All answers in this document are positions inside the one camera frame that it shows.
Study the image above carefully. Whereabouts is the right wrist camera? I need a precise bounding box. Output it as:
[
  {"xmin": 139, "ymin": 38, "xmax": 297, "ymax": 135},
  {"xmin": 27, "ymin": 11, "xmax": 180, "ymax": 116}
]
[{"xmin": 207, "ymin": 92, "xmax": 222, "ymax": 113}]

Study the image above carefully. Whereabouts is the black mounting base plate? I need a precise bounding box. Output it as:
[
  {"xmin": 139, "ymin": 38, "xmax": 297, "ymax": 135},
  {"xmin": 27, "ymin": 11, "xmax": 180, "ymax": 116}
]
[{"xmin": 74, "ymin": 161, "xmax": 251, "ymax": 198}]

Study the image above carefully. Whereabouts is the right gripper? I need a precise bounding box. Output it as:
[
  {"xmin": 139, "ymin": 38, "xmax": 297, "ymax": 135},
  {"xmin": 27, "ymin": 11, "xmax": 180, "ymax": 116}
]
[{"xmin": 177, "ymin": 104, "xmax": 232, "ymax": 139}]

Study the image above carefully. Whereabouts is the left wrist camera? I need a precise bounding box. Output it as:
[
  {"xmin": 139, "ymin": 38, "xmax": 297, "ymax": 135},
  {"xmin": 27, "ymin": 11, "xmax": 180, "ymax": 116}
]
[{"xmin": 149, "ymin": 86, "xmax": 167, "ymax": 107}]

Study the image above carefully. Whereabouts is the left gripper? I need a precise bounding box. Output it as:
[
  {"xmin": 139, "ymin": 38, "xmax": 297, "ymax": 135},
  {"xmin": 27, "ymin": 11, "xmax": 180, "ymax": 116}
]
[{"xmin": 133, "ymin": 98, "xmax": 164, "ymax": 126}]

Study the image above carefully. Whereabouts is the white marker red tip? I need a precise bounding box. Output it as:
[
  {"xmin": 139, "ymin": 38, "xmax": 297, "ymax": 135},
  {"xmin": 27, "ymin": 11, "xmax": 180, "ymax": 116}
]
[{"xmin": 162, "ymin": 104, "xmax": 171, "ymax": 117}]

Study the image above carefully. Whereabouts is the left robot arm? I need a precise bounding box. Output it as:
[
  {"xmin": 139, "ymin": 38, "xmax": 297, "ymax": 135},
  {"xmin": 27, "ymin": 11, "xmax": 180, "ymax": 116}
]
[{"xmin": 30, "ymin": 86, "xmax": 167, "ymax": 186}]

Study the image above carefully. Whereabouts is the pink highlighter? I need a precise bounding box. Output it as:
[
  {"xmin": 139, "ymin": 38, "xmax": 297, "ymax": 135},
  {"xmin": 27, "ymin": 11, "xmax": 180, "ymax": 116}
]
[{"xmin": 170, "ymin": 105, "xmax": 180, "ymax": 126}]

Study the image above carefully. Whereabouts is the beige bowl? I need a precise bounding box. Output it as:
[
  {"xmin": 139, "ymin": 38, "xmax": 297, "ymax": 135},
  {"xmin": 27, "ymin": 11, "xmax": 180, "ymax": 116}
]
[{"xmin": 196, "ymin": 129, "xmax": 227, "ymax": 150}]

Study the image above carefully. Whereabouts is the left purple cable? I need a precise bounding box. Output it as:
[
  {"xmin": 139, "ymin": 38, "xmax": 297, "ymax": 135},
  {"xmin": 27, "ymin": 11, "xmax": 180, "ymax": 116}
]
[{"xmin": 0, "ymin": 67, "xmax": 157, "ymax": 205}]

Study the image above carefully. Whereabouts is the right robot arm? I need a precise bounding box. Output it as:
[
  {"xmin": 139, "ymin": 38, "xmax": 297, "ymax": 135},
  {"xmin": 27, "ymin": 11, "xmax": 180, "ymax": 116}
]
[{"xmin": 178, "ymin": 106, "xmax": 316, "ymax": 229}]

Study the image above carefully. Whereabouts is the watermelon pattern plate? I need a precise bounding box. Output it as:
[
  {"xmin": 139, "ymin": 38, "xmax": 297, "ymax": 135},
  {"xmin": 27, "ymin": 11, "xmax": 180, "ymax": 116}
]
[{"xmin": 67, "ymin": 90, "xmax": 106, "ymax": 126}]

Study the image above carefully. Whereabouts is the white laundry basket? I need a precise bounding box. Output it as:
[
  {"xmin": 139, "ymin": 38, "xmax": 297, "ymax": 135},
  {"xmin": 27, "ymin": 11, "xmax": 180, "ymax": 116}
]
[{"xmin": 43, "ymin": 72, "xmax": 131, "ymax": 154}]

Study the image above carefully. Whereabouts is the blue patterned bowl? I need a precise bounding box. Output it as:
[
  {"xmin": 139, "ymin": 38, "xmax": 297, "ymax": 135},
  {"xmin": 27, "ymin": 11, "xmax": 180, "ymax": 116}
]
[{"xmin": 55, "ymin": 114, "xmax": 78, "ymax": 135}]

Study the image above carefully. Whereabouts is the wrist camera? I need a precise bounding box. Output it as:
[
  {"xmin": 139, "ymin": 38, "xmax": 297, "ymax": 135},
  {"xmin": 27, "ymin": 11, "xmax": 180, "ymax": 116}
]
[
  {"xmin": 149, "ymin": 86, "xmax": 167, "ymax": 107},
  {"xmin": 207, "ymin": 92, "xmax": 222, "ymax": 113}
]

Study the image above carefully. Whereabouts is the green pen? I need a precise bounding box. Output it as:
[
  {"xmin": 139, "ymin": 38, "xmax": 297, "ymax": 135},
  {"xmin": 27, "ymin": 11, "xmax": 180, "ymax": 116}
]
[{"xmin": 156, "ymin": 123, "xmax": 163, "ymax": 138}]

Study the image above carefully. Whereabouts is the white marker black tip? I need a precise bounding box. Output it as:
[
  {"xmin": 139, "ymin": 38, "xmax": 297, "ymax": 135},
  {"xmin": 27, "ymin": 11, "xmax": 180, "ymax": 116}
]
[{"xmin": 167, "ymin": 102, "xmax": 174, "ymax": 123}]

• [Try it]: Whenever a line of the data holds the string "plate", pick that line out.

• [Result]:
Study the image above carefully. Whereabouts is the black mounting base plate? I need a precise bounding box. Output it as:
Study the image above carefully. Whereabouts is the watermelon pattern plate? I need a precise bounding box. Output it as:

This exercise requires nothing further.